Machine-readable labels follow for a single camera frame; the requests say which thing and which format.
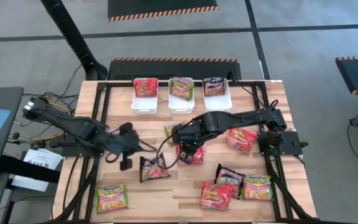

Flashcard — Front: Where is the white plastic bin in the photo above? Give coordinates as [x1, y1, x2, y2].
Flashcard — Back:
[130, 77, 159, 114]
[202, 77, 233, 113]
[168, 77, 195, 115]

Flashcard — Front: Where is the black metal table frame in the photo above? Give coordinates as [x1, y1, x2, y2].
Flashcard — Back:
[53, 80, 318, 224]

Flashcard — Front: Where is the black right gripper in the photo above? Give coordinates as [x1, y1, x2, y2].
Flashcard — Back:
[172, 119, 206, 165]

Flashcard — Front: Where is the grey desk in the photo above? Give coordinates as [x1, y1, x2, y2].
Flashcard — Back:
[0, 86, 25, 178]

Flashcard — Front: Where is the red spicy chicken noodle pack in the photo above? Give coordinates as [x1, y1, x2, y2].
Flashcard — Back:
[200, 181, 234, 212]
[175, 144, 205, 166]
[134, 77, 159, 98]
[227, 128, 258, 154]

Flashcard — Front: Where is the lime chili shrimp ramen pack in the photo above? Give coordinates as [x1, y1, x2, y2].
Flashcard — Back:
[239, 174, 273, 201]
[95, 183, 129, 215]
[170, 77, 195, 101]
[163, 124, 180, 146]

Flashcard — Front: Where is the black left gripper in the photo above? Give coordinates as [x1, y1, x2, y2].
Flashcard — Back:
[104, 122, 158, 171]

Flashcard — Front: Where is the black floor cable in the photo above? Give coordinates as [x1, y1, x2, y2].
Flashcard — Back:
[20, 63, 83, 125]

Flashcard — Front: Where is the black wrist camera cable loop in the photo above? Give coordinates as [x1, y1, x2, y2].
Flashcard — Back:
[155, 123, 181, 170]

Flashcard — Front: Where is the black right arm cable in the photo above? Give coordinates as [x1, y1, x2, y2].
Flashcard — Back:
[233, 76, 280, 109]

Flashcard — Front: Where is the black round stand post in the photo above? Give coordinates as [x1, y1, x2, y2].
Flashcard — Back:
[40, 0, 108, 81]

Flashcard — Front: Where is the white printed paper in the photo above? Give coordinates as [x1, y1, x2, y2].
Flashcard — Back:
[22, 148, 65, 171]
[11, 175, 51, 192]

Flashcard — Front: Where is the black desk beam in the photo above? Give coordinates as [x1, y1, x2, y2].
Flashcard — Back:
[0, 154, 62, 184]

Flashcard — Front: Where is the yellow plug cable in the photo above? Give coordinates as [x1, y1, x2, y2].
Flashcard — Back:
[40, 95, 71, 115]

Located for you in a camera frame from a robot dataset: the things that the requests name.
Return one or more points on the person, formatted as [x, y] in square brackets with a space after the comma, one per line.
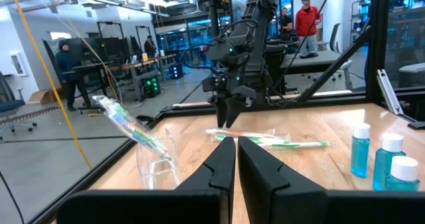
[307, 21]
[150, 46]
[69, 71]
[285, 23]

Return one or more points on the office chair with blue seat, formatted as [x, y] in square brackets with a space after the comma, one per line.
[10, 106]

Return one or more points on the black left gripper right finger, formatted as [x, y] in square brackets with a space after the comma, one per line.
[282, 200]

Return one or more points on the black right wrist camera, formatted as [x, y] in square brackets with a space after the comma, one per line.
[216, 83]

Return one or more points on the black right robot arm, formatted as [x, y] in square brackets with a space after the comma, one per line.
[262, 21]

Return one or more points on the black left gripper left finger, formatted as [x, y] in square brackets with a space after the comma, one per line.
[199, 204]

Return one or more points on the silver aluminium bar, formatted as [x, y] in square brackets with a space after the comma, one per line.
[390, 94]

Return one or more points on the black domed object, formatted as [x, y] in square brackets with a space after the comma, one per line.
[308, 54]

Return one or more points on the black aluminium table frame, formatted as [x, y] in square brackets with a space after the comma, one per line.
[378, 34]

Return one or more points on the computer tower with green lights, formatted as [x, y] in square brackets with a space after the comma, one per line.
[151, 86]

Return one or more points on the orange toothbrush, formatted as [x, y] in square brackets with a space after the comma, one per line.
[239, 133]

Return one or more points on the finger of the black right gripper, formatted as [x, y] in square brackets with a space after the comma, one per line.
[236, 109]
[221, 111]

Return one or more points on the clear plastic toothbrush holder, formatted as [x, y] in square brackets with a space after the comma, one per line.
[156, 172]

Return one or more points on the computer tower with blue lights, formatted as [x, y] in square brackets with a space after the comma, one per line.
[176, 71]

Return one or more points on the cardboard box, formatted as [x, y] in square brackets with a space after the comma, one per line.
[43, 97]

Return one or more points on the blue toothbrush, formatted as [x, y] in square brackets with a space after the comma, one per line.
[117, 117]

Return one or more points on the grey table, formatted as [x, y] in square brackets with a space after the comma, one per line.
[315, 64]

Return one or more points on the wooden top desk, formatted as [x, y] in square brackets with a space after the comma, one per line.
[133, 64]

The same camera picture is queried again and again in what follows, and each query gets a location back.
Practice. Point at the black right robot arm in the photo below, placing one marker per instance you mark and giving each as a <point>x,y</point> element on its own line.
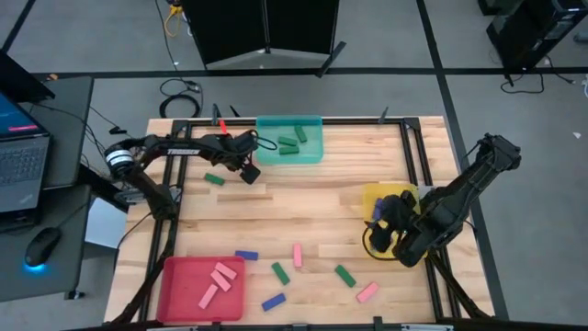
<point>464,193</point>

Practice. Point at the black flat panel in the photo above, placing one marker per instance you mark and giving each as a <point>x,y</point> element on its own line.
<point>18,78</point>

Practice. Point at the black side desk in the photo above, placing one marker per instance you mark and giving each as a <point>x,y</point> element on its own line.
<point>69,128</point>

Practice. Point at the black screen foot bar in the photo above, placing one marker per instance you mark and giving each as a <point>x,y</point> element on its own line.
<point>330,60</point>

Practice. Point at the grey laptop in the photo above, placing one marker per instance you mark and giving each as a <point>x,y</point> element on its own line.
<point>23,165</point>

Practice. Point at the red clip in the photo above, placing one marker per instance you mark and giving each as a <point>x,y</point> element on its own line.
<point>223,127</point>

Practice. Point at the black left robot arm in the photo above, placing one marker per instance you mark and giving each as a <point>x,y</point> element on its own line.
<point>184,151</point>

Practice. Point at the teal plastic bin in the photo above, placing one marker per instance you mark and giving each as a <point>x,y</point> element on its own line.
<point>308,154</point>

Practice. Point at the red plastic bin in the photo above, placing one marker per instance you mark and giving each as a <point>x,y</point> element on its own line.
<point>184,294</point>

▬▬▬▬▬▬

Problem to solve: An exact copy of all the lines above is required, with the pictures removed.

Answer area:
Machine-readable labels follow for a single camera frame; the requests say which thing and which format.

Flashcard — Front: Where is the white plastic bin in the photo above? Give coordinates as [x1, y1, x2, y2].
Flashcard — Back:
[130, 77, 159, 114]
[202, 77, 233, 113]
[168, 77, 195, 115]

Flashcard — Front: Where is the black metal table frame in the photo above? Give coordinates as [x1, y1, x2, y2].
Flashcard — Back:
[53, 80, 318, 224]

Flashcard — Front: Where is the black right gripper in the photo above? Give coordinates as [x1, y1, x2, y2].
Flashcard — Back:
[172, 119, 206, 165]

Flashcard — Front: Where is the grey desk in the photo above? Give coordinates as [x1, y1, x2, y2].
Flashcard — Back:
[0, 86, 25, 178]

Flashcard — Front: Where is the red spicy chicken noodle pack in the photo above? Give coordinates as [x1, y1, x2, y2].
Flashcard — Back:
[200, 181, 234, 212]
[175, 144, 205, 166]
[134, 77, 159, 98]
[227, 128, 258, 154]

Flashcard — Front: Where is the lime chili shrimp ramen pack in the photo above? Give coordinates as [x1, y1, x2, y2].
Flashcard — Back:
[239, 174, 273, 201]
[95, 183, 129, 215]
[170, 77, 195, 101]
[163, 124, 180, 146]

Flashcard — Front: Where is the black left gripper in the photo above? Give coordinates as [x1, y1, x2, y2].
Flashcard — Back:
[104, 122, 158, 171]

Flashcard — Front: Where is the black floor cable in the photo above? Give coordinates as [x1, y1, x2, y2].
Flashcard — Back:
[20, 63, 83, 125]

Flashcard — Front: Where is the black wrist camera cable loop in the photo above? Give coordinates as [x1, y1, x2, y2].
Flashcard — Back:
[155, 123, 181, 170]

Flashcard — Front: Where is the black right arm cable in the photo above? Give coordinates as [x1, y1, x2, y2].
Flashcard — Back:
[233, 76, 280, 109]

Flashcard — Front: Where is the black round stand post in the photo above? Give coordinates as [x1, y1, x2, y2].
Flashcard — Back:
[40, 0, 108, 81]

Flashcard — Front: Where is the white printed paper in the photo above? Give coordinates as [x1, y1, x2, y2].
Flashcard — Back:
[22, 148, 65, 171]
[11, 175, 51, 192]

Flashcard — Front: Where is the black desk beam in the photo above? Give coordinates as [x1, y1, x2, y2].
Flashcard — Back:
[0, 154, 62, 184]

Flashcard — Front: Where is the yellow plug cable in the photo above? Give coordinates as [x1, y1, x2, y2].
Flashcard — Back:
[40, 95, 71, 115]

Located for you in a camera frame from a robot dataset: the things that the requests name.
Return one or more points on the person, formatted as [x, y] in square brackets with a space after the comma, one per line.
[307, 21]
[150, 46]
[69, 71]
[285, 23]

Return one or more points on the office chair with blue seat, formatted as [x, y] in square brackets with a space after the comma, one per line.
[10, 106]

Return one or more points on the black left gripper right finger, formatted as [x, y] in square brackets with a space after the comma, one per line.
[282, 200]

Return one or more points on the black right wrist camera, formatted as [x, y] in square brackets with a space after the comma, one per line.
[216, 83]

Return one or more points on the black right robot arm, formatted as [x, y] in square brackets with a space after the comma, one per line.
[262, 21]

Return one or more points on the black left gripper left finger, formatted as [x, y] in square brackets with a space after the comma, one per line.
[199, 204]

Return one or more points on the silver aluminium bar, formatted as [x, y] in square brackets with a space after the comma, one per line.
[390, 94]

Return one or more points on the black domed object, formatted as [x, y] in square brackets with a space after the comma, one per line.
[308, 54]

Return one or more points on the black aluminium table frame, formatted as [x, y] in square brackets with a space after the comma, one per line.
[378, 34]

Return one or more points on the computer tower with green lights, formatted as [x, y] in square brackets with a space after the comma, one per line.
[151, 86]

Return one or more points on the orange toothbrush, formatted as [x, y] in square brackets with a space after the comma, one per line.
[239, 133]

Return one or more points on the finger of the black right gripper, formatted as [x, y] in square brackets with a space after the comma, one per line.
[236, 109]
[221, 111]

Return one or more points on the clear plastic toothbrush holder, formatted as [x, y] in square brackets with a space after the comma, one per line.
[156, 172]

Return one or more points on the computer tower with blue lights, formatted as [x, y] in square brackets with a space after the comma, one per line.
[176, 71]

Return one or more points on the cardboard box, formatted as [x, y] in square brackets with a space after the comma, one per line.
[43, 97]

Return one or more points on the blue toothbrush, formatted as [x, y] in square brackets with a space after the comma, one per line.
[117, 117]

Return one or more points on the grey table, formatted as [x, y] in square brackets with a space after the comma, one per line.
[315, 64]

Return one or more points on the wooden top desk, formatted as [x, y] in square brackets with a space after the comma, one per line.
[133, 64]

The same camera picture is queried again and again in what follows, and each query gets a location back.
Practice. Point at the black right robot arm in the photo below, placing one marker per instance you mark and giving each as a <point>x,y</point> element on its own line.
<point>464,193</point>

Practice. Point at the black flat panel in the photo above, placing one marker per instance you mark and giving each as a <point>x,y</point> element on its own line.
<point>18,78</point>

Practice. Point at the black side desk in the photo above, placing one marker per instance you mark and giving each as a <point>x,y</point> element on its own line.
<point>69,128</point>

Practice. Point at the black screen foot bar in the photo above, placing one marker per instance you mark and giving each as a <point>x,y</point> element on its own line.
<point>330,60</point>

Practice. Point at the grey laptop in the photo above, placing one marker per instance you mark and giving each as a <point>x,y</point> element on its own line.
<point>23,165</point>

Practice. Point at the red clip in the photo above, placing one marker per instance you mark and giving each as a <point>x,y</point> element on its own line.
<point>223,127</point>

Practice. Point at the black left robot arm in the photo above, placing one marker per instance you mark and giving each as a <point>x,y</point> element on its own line.
<point>184,151</point>

Practice. Point at the teal plastic bin in the photo above, placing one marker per instance you mark and giving each as a <point>x,y</point> element on its own line.
<point>308,154</point>

Practice. Point at the red plastic bin in the photo above, placing one marker per instance you mark and giving each as a <point>x,y</point> element on its own line.
<point>184,294</point>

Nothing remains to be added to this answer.